İrfan Yalçın’a veda
Kimi rastlaşmalar vardır, kişinin hayatında önemli izler bırakarak zamana ve insana değer katar. İrfan Yalçın ile olan rastlaşmamızı da böyle değerlendiriyorum. 2021 yılının son aylarında tez dönemine geçtiğimde tez konumu belirlemek üzere araştırmalar yapıyordum. Bir yandan önceki çalışmalardan farklı bir şeyler ortaya koyma çabası, diğer yandan yazına bir şeyler katma arzusuyla araştırmalar yaparken İrfan Yalçın ismi dikkatimi çekmişti. İrfan Yalçın, ortaya koyduğu eserlerle çeşitli ödüllere layık görülmüş, yalnızca edebi kimliğiyle değil dünya görüşü ve eylemci kişiliği ile de öne çıkmış bir isimdi. Tüm bunlara karşılık ‒böylesine çok yönlü bir kişiliğin‒ üzerine bir makale ve birkaç gazete yazısı dışında hiçbir çalışma yoktu. Üstelik tez de yazılmamıştı.

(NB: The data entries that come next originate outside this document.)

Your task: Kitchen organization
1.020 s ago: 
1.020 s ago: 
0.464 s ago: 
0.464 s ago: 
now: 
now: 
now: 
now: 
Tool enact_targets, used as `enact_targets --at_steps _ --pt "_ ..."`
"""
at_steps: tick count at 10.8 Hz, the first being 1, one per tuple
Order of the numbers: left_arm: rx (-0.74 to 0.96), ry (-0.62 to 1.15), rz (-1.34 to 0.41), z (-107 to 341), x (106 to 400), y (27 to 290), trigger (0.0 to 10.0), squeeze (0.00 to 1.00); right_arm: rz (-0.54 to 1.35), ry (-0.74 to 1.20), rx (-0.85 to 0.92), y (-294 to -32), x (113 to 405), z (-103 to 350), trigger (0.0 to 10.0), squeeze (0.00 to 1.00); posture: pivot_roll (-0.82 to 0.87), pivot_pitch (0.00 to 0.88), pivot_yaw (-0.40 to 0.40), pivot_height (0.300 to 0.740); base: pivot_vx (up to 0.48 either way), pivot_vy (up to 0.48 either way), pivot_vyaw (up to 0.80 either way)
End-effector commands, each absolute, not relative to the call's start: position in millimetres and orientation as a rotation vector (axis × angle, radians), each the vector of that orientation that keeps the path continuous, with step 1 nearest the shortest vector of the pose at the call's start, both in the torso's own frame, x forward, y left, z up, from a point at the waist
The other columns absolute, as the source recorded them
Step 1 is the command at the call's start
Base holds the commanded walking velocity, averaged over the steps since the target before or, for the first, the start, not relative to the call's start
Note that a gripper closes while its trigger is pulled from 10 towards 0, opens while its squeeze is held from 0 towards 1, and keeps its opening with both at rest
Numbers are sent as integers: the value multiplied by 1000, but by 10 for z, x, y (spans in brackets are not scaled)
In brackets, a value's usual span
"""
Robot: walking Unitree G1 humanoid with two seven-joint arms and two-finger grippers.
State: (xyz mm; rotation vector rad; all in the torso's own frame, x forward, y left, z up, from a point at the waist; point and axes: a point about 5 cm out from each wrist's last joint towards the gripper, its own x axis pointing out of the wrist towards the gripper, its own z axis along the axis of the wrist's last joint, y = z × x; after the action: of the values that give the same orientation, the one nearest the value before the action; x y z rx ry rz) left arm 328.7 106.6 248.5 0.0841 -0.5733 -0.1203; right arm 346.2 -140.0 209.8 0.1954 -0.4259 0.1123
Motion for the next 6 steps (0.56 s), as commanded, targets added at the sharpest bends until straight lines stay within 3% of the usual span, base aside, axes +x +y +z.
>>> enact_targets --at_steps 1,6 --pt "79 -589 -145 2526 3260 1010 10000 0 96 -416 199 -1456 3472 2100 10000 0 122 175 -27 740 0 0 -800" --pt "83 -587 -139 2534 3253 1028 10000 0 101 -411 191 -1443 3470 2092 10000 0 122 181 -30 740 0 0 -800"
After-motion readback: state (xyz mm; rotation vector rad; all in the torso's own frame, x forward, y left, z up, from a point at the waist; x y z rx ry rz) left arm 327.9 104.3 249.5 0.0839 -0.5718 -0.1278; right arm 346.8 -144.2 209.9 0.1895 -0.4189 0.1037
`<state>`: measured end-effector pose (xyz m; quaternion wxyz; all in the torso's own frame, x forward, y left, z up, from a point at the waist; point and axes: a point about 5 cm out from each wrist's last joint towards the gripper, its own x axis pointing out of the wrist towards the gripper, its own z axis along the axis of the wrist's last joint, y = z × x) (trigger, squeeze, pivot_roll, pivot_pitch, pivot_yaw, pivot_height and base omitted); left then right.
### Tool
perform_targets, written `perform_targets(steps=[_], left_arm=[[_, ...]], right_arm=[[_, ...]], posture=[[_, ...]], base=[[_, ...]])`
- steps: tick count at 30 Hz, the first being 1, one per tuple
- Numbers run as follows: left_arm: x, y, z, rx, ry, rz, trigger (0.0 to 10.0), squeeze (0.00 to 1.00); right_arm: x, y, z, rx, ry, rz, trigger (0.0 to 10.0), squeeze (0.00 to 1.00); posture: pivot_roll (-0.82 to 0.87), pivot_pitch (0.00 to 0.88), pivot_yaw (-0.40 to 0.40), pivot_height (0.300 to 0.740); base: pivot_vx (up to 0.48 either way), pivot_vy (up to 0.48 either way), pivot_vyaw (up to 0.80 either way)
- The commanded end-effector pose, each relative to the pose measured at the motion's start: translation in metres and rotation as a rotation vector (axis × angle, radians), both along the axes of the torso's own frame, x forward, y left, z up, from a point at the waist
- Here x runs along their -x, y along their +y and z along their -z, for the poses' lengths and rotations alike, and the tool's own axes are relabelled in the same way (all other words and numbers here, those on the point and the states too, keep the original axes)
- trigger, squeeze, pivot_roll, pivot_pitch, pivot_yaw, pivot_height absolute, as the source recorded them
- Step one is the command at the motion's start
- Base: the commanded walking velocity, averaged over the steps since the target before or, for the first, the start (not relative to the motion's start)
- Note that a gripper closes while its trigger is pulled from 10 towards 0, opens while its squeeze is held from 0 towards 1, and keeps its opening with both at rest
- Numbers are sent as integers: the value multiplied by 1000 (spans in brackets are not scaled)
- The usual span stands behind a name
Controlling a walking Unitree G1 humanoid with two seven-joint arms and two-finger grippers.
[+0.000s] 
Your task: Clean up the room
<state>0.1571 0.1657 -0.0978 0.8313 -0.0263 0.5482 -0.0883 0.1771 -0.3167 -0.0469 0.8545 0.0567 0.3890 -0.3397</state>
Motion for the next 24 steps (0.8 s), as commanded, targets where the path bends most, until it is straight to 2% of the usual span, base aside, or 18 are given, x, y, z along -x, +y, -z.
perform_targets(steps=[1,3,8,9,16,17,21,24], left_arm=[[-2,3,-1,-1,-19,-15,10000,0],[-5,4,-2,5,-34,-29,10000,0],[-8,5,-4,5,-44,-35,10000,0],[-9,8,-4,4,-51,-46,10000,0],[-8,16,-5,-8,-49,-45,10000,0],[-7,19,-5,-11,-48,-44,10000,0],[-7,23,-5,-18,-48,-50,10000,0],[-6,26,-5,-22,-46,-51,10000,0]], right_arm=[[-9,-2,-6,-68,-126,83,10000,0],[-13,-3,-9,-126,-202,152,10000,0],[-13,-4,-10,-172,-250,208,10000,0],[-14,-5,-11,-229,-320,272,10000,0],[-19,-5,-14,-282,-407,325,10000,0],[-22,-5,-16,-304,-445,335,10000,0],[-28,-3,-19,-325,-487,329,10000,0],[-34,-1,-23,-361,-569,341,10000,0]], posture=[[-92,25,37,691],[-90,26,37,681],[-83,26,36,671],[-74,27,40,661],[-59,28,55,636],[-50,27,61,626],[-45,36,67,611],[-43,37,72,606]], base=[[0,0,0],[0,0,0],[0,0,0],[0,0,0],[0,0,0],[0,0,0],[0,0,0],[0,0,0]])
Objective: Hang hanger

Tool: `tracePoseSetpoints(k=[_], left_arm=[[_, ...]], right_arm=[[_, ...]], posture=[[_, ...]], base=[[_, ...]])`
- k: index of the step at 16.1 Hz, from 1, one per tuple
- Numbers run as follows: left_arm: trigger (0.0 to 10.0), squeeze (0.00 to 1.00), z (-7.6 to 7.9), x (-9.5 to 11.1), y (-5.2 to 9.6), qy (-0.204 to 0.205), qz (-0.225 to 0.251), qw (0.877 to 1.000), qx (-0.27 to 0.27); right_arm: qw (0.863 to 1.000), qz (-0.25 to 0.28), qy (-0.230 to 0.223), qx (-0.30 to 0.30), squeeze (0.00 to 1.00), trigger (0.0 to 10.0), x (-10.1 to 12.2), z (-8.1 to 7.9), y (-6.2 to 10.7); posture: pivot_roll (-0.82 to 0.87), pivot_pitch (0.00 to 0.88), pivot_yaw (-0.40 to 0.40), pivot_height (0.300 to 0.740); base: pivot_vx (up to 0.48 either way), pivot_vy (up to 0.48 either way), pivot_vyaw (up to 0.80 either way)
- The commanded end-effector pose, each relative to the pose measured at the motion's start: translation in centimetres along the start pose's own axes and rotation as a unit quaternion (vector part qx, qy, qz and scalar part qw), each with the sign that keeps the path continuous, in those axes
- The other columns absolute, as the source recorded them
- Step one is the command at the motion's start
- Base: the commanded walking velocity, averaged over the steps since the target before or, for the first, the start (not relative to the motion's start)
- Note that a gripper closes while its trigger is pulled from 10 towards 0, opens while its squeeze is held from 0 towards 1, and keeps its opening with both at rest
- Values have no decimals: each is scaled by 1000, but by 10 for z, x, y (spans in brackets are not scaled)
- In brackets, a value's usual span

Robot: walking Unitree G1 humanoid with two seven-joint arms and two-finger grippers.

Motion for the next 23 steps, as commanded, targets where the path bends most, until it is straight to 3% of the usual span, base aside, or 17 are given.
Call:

Yağmurlu bir sonbahar akşamı Kızılay’da bir kitapçıya girip Yalçın’ın ‘Yorgun Sevda’ romanını aldım. Daha ilk sayfadan itibaren herhangi bir romancı ile karşı karşıya olmadığımı fark etmiştim. Bu romanın girişinde sanki roman kahramanı değil bizatihi İrfan Yalçın karşılıyordu beni! “Onu ilk gördüğümde, sular vardı saçlarında; öyle anımsıyorum. En yakına bile çok uzaklara bakar gibi bakıyor, konuşurken yer yer boşluklar, sessizlikler doluyordu sesine. Yorgun, utangaç gülümseyişi bitmiyor, tam biter gibi olurken, daha da hüzünlenip ağlamayı andırıyordu.” (Yalçın, 2020: 1). Şiirsel anlatım dili, modern dilin anlatım olanaklarından faydalanması, çok katmanlı metin yapısı, kelimeleri büyük bir titizlik ve tasarrufla işleyen bu yazarın dil işçiliğini gözden kaçırmak mümkün değildi. Tam o anda kararımı vermiştim, büyük bir iştiyak ve sorumluluk ile işe koyuldum. İrfan Yalçın ile iletişim kurabileceğim en doğru kanalın yazarın bütün kitaplarını yayımlayan h2o Kitap olduğuna kanaat getirdim. Sonrasında h2o Kitap Genel Yayın Yönetmeni Özcan Özen ile görüştüm. Özcan Bey, İrfan Yalçın ile görüşmemi sağladı. Yalnızca bununla da kalmadı, çalışmam boyunca birçok kaynağa ve kişiye ulaşmamda ciddi katkıları oldu. İletişim bilgilerine ulaşmama karşılık Yalçın’la görüşmeye geçmekte acele etmedim. Öncelikle bütün külliyatını okuyarak onu daha yakından tanımak ve iletişime geçtiğimde daha dolu ve faydalı sohbetler yapmayı amaçladım.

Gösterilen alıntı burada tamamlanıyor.